But as the party realignment started to take place over the last century, as the national Democratic Party abandoned its segregationist stance in favor of support for the civil rights movement, Republicans saw an opening: to appeal to the racial resentment of voters, especially (though not only) in the South and Southwest, who felt abandoned by the Democrats, and to break up the “New Deal” coalition that had helped Democrats since the days of Franklin D. Roosevelt.

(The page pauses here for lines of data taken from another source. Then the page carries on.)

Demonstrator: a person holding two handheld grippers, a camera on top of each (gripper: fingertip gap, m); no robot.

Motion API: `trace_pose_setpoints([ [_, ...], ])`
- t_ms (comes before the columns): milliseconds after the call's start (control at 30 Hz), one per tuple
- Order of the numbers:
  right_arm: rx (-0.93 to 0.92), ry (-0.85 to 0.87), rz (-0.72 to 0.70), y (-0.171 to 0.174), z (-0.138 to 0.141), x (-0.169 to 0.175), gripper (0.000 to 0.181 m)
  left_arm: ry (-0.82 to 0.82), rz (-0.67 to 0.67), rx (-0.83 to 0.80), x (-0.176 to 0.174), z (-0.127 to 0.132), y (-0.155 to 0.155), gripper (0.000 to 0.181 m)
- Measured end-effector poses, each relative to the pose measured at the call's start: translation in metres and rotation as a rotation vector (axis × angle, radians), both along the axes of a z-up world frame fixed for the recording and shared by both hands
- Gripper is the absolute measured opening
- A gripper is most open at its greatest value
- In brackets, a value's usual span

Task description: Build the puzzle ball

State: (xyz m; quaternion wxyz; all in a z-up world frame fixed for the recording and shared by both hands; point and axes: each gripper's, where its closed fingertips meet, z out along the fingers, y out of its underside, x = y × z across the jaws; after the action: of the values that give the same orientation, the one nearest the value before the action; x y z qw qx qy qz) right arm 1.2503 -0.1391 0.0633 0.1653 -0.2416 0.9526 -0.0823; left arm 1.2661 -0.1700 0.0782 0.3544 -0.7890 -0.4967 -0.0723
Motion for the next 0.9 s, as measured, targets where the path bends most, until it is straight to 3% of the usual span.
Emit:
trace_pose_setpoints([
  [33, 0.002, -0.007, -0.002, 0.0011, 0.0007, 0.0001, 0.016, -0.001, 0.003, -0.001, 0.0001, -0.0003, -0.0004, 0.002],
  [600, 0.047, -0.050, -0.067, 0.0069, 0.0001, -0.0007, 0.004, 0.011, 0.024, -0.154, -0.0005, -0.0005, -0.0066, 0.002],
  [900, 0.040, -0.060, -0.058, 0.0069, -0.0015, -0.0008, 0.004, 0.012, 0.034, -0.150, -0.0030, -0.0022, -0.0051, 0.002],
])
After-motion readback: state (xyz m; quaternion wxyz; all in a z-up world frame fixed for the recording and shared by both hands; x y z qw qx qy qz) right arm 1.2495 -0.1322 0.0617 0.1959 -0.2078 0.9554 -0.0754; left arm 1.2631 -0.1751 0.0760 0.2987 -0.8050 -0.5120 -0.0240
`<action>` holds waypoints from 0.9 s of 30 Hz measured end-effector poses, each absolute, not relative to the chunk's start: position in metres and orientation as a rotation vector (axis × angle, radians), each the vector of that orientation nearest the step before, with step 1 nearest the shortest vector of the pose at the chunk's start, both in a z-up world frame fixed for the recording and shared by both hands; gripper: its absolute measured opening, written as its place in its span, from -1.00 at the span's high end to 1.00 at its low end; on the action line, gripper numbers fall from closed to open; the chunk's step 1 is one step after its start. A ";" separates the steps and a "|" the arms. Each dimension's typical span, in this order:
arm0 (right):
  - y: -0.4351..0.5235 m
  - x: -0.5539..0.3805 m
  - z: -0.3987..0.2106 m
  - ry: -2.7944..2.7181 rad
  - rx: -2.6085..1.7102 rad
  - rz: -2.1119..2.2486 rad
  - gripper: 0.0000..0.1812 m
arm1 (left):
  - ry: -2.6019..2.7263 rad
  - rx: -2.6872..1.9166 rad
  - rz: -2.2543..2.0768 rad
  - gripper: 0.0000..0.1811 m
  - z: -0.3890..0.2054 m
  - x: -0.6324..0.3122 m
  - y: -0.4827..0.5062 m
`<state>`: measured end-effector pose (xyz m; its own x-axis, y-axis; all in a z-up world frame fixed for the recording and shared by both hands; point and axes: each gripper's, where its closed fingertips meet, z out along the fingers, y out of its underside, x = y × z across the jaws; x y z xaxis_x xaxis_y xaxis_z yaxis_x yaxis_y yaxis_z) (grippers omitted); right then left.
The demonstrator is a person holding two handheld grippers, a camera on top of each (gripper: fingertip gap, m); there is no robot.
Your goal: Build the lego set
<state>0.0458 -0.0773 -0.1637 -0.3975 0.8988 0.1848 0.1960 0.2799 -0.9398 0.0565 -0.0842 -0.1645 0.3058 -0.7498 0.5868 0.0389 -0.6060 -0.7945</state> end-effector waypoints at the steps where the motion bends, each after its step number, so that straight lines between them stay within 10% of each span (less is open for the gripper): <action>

This change didn’t happen overnight—it took years. Under Eisenhower, the GOP poured more resources into the South, establishing party structures in places of the country where there had never been a Republican on the ballot before. Goldwater was the first Republican presidential nominee who showed that the seemingly impossible could be done: that the “Old South” could be won by a Republican. Granted, his loss in the 1964 presidential election would go down in the history books as one of the most devastating defeats in U.S. history, but he did win five states in the Deep South—something no Republican had done before.
When Nixon ran for the second time in 1968 (he had lost to JFK in 1960), he and his party had learned from Goldwater’s mistakes. While his open extremism was off-putting to a majority of voters anywhere except the heart of the old Confederacy, Nixon and his advisors devised a strategy to pander to Southern—and suburban—Whites in general, pairing old racism with dog whistles and the racialized language of “law and order.”
He couldn’t win the “Old South,” because the arch-segregationist George Wallace running on the American Independent Party ticket would sweep those up, but he did narrowly win the general election—thanks to Strom Thurmond, the segregationist senator of South Carolina, a former Democrat who had become a Republican in 1964. Thurmond helped him win the Republican nomination and the presidency by vouching for the Nixon/Agnew ticket to other former Southern Democrats. It was Reagan, who later cemented the alliance between White Southerners and the GOP.
This so-called “Southern Strategy” would not only remake the GOP but the entire political landscape of the U.S. And, as was emphasized in a recent town hall event, Thurmond’s efforts are echoed, albeit in a subtler way, in that of another prominent figure of South Carolina politics today—Nikki Haley.